*Try it:*
Would you retype every line below without changing anything?
Data block Start Marker
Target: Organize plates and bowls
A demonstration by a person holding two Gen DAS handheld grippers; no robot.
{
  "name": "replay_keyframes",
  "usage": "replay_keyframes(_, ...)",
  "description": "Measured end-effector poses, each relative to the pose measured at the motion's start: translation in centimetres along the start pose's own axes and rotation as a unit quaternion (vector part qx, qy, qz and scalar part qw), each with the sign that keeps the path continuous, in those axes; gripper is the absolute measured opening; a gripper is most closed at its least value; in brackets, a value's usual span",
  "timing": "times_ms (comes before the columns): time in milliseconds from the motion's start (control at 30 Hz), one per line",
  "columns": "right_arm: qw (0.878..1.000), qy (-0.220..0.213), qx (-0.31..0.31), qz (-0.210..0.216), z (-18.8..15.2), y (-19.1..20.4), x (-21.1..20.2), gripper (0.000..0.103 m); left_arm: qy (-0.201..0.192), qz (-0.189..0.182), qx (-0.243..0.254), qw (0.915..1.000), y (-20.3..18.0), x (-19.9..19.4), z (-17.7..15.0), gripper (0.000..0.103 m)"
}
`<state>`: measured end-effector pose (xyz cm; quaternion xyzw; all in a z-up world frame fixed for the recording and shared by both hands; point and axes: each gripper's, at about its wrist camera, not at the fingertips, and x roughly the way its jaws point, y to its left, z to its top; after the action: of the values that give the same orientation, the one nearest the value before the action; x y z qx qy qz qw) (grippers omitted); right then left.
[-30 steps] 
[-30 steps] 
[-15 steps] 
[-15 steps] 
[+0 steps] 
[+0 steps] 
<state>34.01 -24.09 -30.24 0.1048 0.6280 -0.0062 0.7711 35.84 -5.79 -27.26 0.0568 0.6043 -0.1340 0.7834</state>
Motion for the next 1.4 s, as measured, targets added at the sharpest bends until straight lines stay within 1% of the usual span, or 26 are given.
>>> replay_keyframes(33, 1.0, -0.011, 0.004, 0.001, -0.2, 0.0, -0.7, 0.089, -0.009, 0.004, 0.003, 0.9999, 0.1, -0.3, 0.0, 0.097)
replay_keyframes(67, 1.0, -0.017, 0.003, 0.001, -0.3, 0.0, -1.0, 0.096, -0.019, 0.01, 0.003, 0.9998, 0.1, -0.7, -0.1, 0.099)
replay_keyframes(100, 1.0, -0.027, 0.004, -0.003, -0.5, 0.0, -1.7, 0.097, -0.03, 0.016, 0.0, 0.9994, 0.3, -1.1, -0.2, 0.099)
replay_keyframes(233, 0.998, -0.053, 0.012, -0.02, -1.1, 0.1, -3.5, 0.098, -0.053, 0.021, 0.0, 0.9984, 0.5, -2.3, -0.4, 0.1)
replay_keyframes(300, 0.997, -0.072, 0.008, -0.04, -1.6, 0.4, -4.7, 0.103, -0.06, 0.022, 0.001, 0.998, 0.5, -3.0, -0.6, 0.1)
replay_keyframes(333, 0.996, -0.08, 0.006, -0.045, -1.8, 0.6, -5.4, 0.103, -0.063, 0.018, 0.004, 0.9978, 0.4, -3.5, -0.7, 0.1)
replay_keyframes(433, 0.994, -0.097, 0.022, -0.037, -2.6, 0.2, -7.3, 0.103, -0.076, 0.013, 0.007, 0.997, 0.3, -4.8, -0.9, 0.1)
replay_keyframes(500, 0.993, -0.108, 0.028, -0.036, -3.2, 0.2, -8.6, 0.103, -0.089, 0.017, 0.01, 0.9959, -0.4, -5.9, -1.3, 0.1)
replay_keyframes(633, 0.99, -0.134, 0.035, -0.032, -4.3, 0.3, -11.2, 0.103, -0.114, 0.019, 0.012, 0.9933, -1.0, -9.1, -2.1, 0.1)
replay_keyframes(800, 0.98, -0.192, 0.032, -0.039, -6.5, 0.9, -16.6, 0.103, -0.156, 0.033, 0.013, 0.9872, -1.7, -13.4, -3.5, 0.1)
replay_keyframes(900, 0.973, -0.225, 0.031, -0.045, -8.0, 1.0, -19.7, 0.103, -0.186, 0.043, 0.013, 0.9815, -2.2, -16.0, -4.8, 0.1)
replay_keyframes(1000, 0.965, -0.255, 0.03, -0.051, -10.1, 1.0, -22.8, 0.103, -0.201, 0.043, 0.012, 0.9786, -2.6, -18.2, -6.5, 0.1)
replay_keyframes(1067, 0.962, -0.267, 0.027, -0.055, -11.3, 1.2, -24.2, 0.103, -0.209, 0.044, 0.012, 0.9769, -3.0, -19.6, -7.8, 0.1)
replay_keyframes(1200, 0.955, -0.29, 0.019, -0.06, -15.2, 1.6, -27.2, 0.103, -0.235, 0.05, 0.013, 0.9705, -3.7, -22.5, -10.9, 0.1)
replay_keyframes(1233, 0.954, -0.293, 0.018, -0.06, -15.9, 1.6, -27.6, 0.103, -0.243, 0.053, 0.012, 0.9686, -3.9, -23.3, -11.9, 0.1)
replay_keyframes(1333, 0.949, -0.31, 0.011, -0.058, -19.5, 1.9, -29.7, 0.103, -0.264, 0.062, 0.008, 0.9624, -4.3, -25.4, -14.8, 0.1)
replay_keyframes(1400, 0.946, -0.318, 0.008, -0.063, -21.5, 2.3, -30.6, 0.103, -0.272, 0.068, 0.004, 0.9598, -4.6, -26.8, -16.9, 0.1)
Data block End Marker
*Reply:*
Target: Organize plates and bowls
A demonstration by a person holding two Gen DAS handheld grippers; no robot.
{
  "name": "replay_keyframes",
  "usage": "replay_keyframes(_, ...)",
  "description": "Measured end-effector poses, each relative to the pose measured at the motion's start: translation in centimetres along the start pose's own axes and rotation as a unit quaternion (vector part qx, qy, qz and scalar part qw), each with the sign that keeps the path continuous, in those axes; gripper is the absolute measured opening; a gripper is most closed at its least value; in brackets, a value's usual span",
  "timing": "times_ms (comes before the columns): time in milliseconds from the motion's start (control at 30 Hz), one per line",
  "columns": "right_arm: qw (0.878..1.000), qy (-0.220..0.213), qx (-0.31..0.31), qz (-0.210..0.216), z (-18.8..15.2), y (-19.1..20.4), x (-21.1..20.2), gripper (0.000..0.103 m); left_arm: qy (-0.201..0.192), qz (-0.189..0.182), qx (-0.243..0.254), qw (0.915..1.000), y (-20.3..18.0), x (-19.9..19.4), z (-17.7..15.0), gripper (0.000..0.103 m)"
}
`<state>`: measured end-effector pose (xyz cm; quaternion xyzw; all in a z-up world frame fixed for the recording and shared by both hands; point and axes: each gripper's, at about its wrist camera, not at the fingertips, and x roughly the way its jaws point, y to its left, z to its top; after the action: of the values that give the same orientation, the one nearest the value before the action; x y z qx qy qz qw) (grippers omitted); right then left.
[-30 steps] 
[-30 steps] 
[-15 steps] 
[-15 steps] 
[+0 steps] 
[+0 steps] 
<state>34.01 -24.09 -30.24 0.1048 0.6280 -0.0062 0.7711 35.84 -5.79 -27.26 0.0568 0.6043 -0.1340 0.7834</state>
Motion for the next 1.4 s, as measured, targets added at the sharpest bends until straight lines stay within 1% of the usual span, or 26 are given.
>>> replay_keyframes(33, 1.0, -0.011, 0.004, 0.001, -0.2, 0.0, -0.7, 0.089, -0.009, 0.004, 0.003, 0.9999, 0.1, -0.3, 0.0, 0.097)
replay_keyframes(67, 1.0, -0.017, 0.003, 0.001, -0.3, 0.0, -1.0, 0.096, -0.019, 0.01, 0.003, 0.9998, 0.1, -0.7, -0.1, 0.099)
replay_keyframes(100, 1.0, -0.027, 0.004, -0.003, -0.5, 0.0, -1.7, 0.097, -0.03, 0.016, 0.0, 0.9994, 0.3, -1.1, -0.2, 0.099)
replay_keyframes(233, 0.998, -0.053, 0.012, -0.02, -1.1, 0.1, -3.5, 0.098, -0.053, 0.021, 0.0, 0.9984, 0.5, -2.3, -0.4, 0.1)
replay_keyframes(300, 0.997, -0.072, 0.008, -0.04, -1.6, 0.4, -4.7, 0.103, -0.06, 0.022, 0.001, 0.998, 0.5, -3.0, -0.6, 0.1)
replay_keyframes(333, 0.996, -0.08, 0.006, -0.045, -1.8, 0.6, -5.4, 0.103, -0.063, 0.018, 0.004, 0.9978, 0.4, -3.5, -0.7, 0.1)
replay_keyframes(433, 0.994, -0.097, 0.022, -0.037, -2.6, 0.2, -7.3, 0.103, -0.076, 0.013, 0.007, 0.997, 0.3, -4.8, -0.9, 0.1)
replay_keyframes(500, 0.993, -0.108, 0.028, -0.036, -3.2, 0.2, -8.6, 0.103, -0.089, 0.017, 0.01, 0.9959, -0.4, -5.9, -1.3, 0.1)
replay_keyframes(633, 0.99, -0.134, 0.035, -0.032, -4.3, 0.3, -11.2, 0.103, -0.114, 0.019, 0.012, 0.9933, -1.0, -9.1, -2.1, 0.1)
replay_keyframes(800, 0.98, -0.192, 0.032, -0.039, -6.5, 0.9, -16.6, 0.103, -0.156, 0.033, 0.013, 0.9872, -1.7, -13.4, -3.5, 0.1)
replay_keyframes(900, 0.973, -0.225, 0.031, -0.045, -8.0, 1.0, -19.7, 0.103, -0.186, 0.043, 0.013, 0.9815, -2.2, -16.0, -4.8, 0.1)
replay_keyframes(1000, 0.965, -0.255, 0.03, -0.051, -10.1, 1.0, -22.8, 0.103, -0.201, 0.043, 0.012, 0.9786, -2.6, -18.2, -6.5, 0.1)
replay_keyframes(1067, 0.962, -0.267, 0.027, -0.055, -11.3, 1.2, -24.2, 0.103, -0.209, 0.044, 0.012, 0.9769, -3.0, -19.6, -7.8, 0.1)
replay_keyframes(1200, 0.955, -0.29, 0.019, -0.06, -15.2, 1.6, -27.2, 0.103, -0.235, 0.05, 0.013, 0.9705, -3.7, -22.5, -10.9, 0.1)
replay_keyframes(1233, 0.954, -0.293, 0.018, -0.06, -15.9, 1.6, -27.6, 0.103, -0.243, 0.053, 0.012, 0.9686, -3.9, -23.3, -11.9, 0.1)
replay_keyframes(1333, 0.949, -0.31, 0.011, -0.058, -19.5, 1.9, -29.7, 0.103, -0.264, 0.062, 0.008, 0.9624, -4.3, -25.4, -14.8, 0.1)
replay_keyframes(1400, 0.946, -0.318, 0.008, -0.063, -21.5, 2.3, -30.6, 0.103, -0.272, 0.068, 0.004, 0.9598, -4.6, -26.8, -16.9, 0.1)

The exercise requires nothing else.